**Problem to solve**: Search the records that follow and extract every line containing the string "silver".

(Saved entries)
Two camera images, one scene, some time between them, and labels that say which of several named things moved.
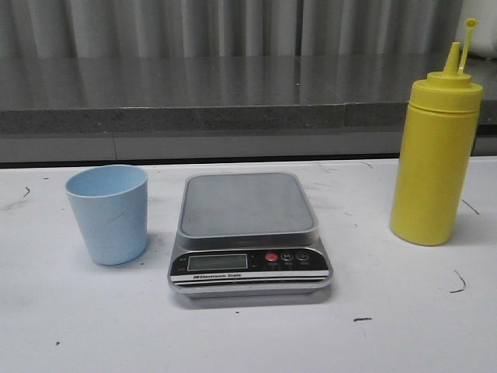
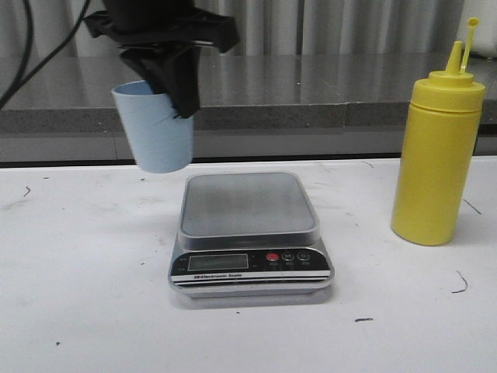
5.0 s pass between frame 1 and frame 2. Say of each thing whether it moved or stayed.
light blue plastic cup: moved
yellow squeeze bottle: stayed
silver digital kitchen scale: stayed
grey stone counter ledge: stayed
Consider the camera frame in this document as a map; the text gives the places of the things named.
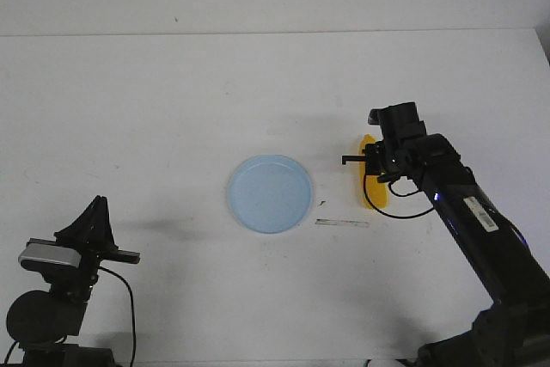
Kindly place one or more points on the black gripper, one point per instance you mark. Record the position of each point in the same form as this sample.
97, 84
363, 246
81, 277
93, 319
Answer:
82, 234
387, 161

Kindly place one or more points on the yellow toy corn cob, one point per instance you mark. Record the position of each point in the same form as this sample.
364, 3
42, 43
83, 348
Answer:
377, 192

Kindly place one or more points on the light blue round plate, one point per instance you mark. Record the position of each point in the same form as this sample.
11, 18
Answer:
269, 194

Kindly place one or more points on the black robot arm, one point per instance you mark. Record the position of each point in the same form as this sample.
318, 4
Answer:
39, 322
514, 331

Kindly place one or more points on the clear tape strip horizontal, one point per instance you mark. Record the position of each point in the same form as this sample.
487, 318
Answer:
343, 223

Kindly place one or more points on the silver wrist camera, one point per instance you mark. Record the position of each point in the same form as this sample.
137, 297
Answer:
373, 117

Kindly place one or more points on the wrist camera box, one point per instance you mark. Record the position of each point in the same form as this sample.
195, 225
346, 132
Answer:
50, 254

**Exercise response**:
silver digital kitchen scale: stayed
Kindly place one or more points on the silver wrist camera, one point per instance you mark. Record the position of each point in the same form as this sample.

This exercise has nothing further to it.